Step 2 — Build an agent¶
Subclass Agent, set a model, and register your tools.
from exagent import Agent, tool
@tool
def get_weather(city: str, units: str = "celsius") -> str:
"""Return the current weather for a city."""
return f"{city}: 18°C, sunny"
class WeatherAgent(Agent):
def __init__(self):
self.system_description = "You are a helpful weather assistant."
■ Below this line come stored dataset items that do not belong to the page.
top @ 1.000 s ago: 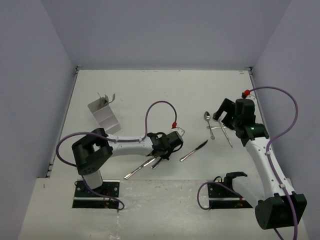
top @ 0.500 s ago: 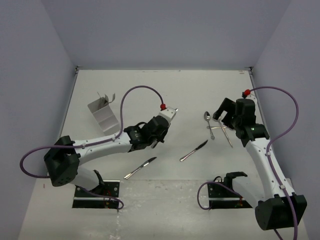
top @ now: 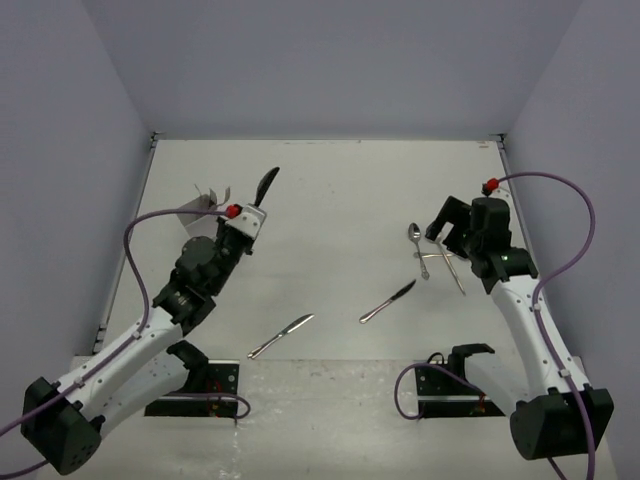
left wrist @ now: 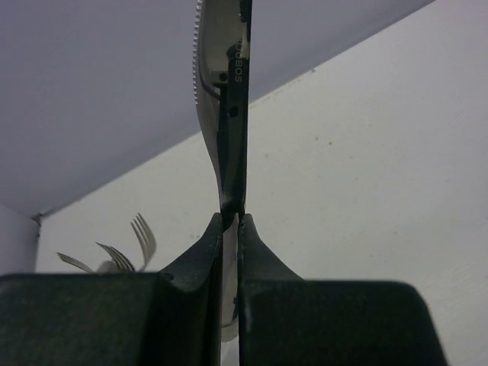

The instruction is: Sort the eating utensils into containers

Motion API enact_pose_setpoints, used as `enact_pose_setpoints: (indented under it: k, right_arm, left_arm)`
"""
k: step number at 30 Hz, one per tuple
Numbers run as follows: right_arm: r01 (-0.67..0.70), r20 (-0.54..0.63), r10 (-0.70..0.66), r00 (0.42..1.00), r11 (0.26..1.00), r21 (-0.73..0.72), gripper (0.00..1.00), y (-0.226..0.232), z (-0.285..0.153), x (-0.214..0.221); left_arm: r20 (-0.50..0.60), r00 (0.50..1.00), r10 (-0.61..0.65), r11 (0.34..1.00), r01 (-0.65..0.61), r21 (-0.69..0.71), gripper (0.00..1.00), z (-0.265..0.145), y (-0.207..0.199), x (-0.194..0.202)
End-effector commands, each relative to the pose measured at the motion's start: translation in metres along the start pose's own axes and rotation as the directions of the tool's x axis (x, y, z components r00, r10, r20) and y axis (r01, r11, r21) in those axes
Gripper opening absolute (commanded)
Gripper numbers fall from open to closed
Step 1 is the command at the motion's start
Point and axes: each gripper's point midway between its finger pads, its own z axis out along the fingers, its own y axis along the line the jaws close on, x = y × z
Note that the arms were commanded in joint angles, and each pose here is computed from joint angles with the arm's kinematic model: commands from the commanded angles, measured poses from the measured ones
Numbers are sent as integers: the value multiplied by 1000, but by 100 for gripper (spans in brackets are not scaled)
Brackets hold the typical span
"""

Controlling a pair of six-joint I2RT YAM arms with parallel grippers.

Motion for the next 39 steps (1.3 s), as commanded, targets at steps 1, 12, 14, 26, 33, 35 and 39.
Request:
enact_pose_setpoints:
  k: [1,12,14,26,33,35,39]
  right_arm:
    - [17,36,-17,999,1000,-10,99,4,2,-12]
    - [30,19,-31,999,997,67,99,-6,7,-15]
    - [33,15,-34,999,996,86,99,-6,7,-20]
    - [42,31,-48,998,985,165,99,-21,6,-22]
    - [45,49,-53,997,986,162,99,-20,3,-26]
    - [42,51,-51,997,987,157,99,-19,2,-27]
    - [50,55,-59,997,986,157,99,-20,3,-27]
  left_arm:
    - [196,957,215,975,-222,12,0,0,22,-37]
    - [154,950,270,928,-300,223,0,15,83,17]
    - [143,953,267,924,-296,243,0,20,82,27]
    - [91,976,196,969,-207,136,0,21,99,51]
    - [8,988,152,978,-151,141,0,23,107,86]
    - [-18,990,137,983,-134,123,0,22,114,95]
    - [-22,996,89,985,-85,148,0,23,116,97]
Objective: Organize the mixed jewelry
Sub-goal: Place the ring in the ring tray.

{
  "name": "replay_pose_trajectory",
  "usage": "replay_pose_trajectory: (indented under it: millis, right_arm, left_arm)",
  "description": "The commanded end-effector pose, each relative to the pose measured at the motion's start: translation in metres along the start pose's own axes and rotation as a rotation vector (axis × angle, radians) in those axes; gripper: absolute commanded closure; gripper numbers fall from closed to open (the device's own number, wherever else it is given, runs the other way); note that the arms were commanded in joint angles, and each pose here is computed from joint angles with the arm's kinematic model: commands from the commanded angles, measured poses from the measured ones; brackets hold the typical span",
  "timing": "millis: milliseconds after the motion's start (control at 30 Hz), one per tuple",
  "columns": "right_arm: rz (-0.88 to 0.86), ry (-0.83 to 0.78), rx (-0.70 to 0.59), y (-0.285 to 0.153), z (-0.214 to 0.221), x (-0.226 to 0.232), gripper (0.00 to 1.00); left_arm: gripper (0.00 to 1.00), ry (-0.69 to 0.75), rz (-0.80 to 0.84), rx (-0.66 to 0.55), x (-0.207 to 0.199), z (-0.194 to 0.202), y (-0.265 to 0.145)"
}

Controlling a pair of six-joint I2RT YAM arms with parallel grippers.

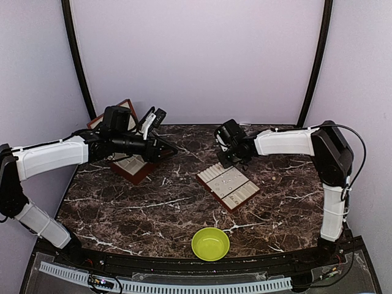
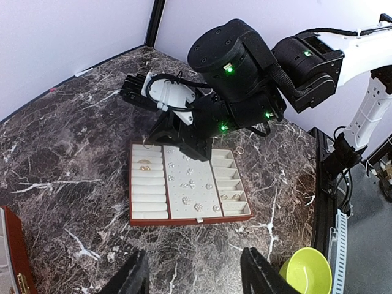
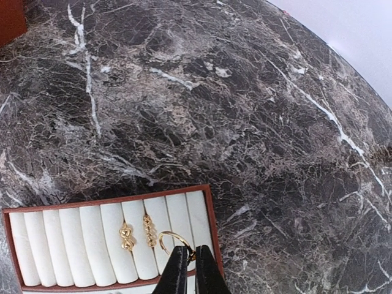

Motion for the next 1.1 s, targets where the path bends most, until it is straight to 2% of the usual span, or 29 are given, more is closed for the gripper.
replay_pose_trajectory:
  millis: [0,1067]
  right_arm:
    - [0.054,0.011,0.028,0.006,-0.001,-0.005,0.94]
    - [0.189,-0.071,0.161,0.028,0.014,0.006,0.90]
  left_arm:
    - [0.46,0.012,0.001,-0.037,-0.008,-0.012,-0.013]
    - [0.46,-0.016,-0.031,-0.048,-0.011,-0.016,-0.024]
Point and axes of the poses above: each gripper's point midway between its finger pads, its own y axis out along the fingers, its own x axis along the line the jaws close on, z = x × y, the point moved 1 cm from there along -y, back along the fingers, and after that the axes turned 8 degrees about -y, right-handed, at the moved point
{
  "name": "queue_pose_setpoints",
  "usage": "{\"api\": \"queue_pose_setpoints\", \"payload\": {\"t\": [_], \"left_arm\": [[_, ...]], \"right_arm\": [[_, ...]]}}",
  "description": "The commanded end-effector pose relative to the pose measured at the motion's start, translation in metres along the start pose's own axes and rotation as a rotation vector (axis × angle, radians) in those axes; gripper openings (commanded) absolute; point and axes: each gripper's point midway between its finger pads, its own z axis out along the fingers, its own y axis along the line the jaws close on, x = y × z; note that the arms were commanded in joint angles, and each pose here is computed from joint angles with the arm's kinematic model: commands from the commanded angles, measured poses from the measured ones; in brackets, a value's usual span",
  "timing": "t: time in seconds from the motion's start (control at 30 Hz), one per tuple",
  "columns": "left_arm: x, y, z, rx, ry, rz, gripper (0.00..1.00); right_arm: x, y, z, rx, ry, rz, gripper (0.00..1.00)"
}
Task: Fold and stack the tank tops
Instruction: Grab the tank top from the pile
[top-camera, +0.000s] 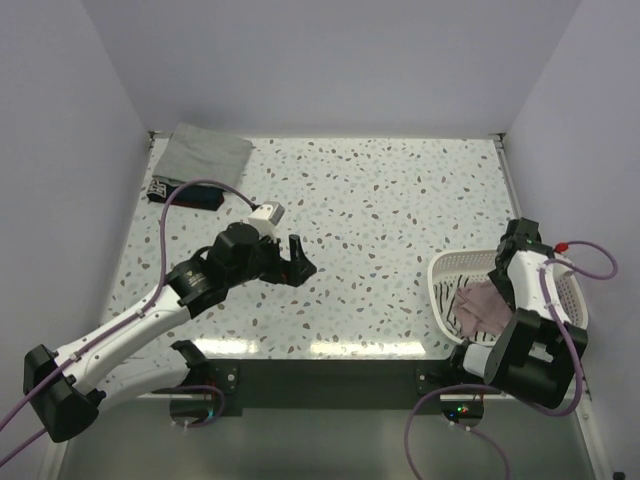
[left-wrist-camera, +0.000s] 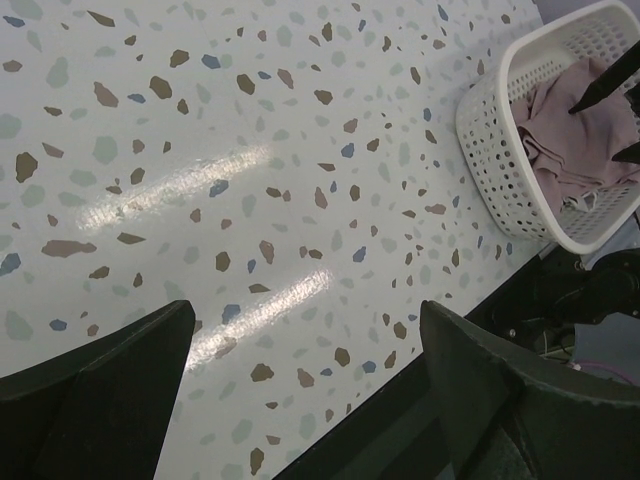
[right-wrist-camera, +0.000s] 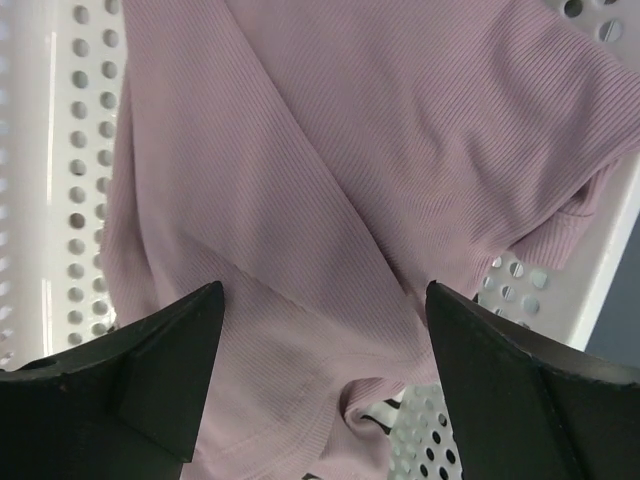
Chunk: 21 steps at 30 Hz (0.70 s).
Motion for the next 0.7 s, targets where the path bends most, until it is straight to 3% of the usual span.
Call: {"api": "queue_pose_setpoints", "payload": {"t": [0.0,0.17,0.27,0.37,0.5,0.67], "left_arm": [[0.0,-0.002,-0.002,0.019,0.003,0.029,1.0],[0.002,0.001,-0.001,0.008,0.007,0.03,1.0],[0.001,0.001,0.0,0.006,0.004,0.029,1.0],[0.0,0.002,-0.001,0.001,0.001,0.027,1.0],[-0.004,0.001,-0.001,-0.004,-0.005,0.026,1.0],[-0.012,0.0,-0.002,-0.014,-0.021,0.033,1.0]], "right_arm": [[-0.003,0.006,0.008,-0.025,-0.046,0.078,0.84],[0.002,0.007,0.011,-0.049,-0.046,0.086,0.75],[-0.004,0.004,0.006,-0.049,-0.066,0.093,0.55],[-0.016,0.0,-0.007,-0.054,-0.091,0.081,0.26],[-0.039,-0.003,-0.031,-0.093,-0.138,0.081,0.02],[-0.07,0.006,-0.073,-0.214,-0.178,0.098,0.0]]}}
self.set_model("openai", "gpt-4.1-mini")
self.add_tool(get_weather)
super().__init__()
Always call super().__init__() last
Tools, models, and skills must be registered before super().__init__() so the
system prompt is built correctly.
Step 3 — Run it¶
The agent will:
- Send your prompt + the tool definition to the model
- Receive a tool call request (
get_weather(city="Paris")) - Execute the handler and feed the result back
- Repeat for London
- Return the final natural-language answer
Step 4 — Stream the output¶
Swap run() for stream() to see tokens and tool events as they happen:
for event in agent.stream("What's the weather in Paris?"):
if event["type"] == "text_delta":
print(event["text"], end="", flush=True)
elif event["type"] == "tool_call":
print(f"\n→ calling {event['tool_call'].name}...")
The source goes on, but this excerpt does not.